I want to thank the International Policy Network, both for awarding this prestigious prize to me and for all of its work on behalf of liberty, including the establishment of this very important recognition. Thank you very much. I also want to thank the Wall Street Journal and especially the editorial page and Paul Gigot for giving me a place to write about the Latin American region from a classical liberal perspective. Finally, I want to thank my editor George Melloan, who is the best boss and the best editor I could ever have hoped for. I share this honor with him.
Since we're here tonight to recognize journalists who defend freedom, I'd like to take a moment to say a word about Cuba's independent journalists and writers, many of whom are in jail right now for the crime of refusing to conform. They are a constant source of inspiration for me. In 1999, before I was named a "counter-revolutionary" and forbidden to travel to Cuba, I took a trip to the island. A Cuban writer I know living in Spain had asked me to try to see a political dissident there, with whom he had established a correspondence. All he gave me was a phone number. From a pay phone in the street in Havana, I called the number and was instructed where and when to meet my contact. In front of my hotel was a line of shiny cars and a group of uniformed drivers, who worked for the government. But none of them had any idea how to get to where I wanted to go. They got in a heated argument over the question and I finally walked away from them. It was the entrepreneurial taxi drivers with the old 1950s cars who knew the city and I happened upon one who agreed to take me to the address. I was a bit worried for him, because, as he explained to me, he was not permitted to carry foreigners. And it was quite clear that I was not a local. I am way too fat to pass for a starving Cuban.
Happily, we managed to make it to the destination without being stopped. We pulled up in front of what I can best describe as a prime example of that major soviet contribution to architecture: a concrete block. With its broken windows, it literally looked like a bombed out building in Sarajevo. I stupidly got in the tiny elevator in the lobby, which promptly began to climb, then stalled and went black. The diminutive elderly Cuban lady with me said nothing. We stood in the heat and darkness for almost ten minutes. I stayed calm by noting that she wasn't panicking and figuring that this must have been routine. Then just as suddenly as it had stopped, the car lurched,the lights came back on and the ascent continued. I tell you this to give you a feel for Cuba and to describe the general sense of poverty, entrepreneurial oppression, and hopelessness that characterized Havana in 1999. It was all very grim.
Yet once I entered the apartment of the dissident I was to interview, everything changed. He and his wife met me with smiles and enthusiasm and proceeded to tell me why they were convinced their country was changing. Sewer roaches were walking on the walls but they didn't seem to notice. I had brought them a plastic bag filled with bars of soap, a rare commodity in Cuba and non-existent for anyone at odds with the regime. They were ecstatic. Neither one of them had jobs, of course. He seemed terribly thin. But they were brimming with optimism. Their calculation was simple: the economic interests of so many small businesses-like my taxi driver-- together with the church and opposition groups that were circulating information bulletins, were slowly weakening the system. Change will come, he told me, not because the government wants it but because the younger members of the ruling class "know they cannot survive like this."

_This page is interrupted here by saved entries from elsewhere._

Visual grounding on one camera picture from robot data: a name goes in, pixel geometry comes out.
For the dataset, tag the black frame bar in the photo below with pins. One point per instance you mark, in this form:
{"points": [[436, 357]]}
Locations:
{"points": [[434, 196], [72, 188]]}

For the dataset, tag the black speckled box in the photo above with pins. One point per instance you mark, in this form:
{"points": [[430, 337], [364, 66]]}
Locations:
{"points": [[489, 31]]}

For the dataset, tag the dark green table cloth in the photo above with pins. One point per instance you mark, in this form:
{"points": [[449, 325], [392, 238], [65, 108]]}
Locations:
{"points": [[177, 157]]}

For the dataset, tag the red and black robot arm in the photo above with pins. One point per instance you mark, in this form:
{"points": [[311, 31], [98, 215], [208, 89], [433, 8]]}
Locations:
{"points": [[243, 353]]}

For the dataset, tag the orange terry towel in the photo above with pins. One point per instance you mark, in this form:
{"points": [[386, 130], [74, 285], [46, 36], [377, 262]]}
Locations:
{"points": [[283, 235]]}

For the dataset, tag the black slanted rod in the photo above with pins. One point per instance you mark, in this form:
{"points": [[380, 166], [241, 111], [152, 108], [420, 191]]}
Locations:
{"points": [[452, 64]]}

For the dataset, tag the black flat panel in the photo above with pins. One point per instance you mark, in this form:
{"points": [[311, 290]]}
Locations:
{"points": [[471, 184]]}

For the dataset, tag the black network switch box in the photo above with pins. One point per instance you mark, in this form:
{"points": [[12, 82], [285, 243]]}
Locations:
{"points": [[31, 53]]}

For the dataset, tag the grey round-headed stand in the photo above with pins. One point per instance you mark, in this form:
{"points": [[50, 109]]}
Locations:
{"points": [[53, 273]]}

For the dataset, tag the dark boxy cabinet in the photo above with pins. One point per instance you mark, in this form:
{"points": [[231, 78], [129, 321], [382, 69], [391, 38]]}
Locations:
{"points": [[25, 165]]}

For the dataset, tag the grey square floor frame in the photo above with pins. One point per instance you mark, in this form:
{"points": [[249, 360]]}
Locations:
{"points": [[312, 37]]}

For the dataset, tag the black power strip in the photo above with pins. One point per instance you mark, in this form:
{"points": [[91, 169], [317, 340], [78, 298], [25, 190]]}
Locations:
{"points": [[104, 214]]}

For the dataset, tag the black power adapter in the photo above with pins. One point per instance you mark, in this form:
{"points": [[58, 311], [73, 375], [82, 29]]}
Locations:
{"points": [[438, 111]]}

Four years later in March 2003 that man, along with some 75 others, was arrested in a sudden assault on the dissident community. He is now serving asentence of more than 15 years. His arrest was part of a brutal crackdown explicitly designed to halt the process he had described to me during my visit. The regime decided it was not going to happen. It's estimated that there are some 350 political prisoners in Cuba today. All of them willingly pushed their luck at one time or another, fully aware of the downside risks to which they were exposed. And they are paying dearly for their crimes of dissent. The Castro regime has not changed its methods of dealing with its critics in the nearly five decades it has been in power. The goal is to force the capitulation, "reeducation" and "rehabilitation" of the non-conformist. Beatings, torture, sleep deprivation, weeks of confinement in punishment cells that have little ventilation and are too small to lie down in, infestations, malnutrition, psychological manipulations and the use of common criminals to terrorize are all designed to break the spirit. Political prisoners are deliberately placed on opposite ends of the island from their families and a large number of them have medical conditions that go untreated. What amazes me about these heroes is their capacity to resist.
ArmandoValladares-who spent 22 years as a guest in one of Fidel's dungeons-revealed some of what inspires the will to resist, despite the suffering, in his memoir Against All Hope when he wrote that as long as he refused to give in, he saw himself as a free man. "They've taken everything away from me -- or almost everything. I still have my smile, the proud sense that I'm a free man, and an eternally flowering garden in my soul." Amazingly, after being nearly annihilated in March 2003, Cuba's dissident movement is up and running again, spreading the gospel and recruiting newminds, according to reports from the island. The government is using the fullest extent of its power to try to extinguish that recovery by brutalizing the jailed. For their part, the prisoners have shown that they will not yield. They are an astonishing combination of hope and courage. Let's not forget them. Thank you.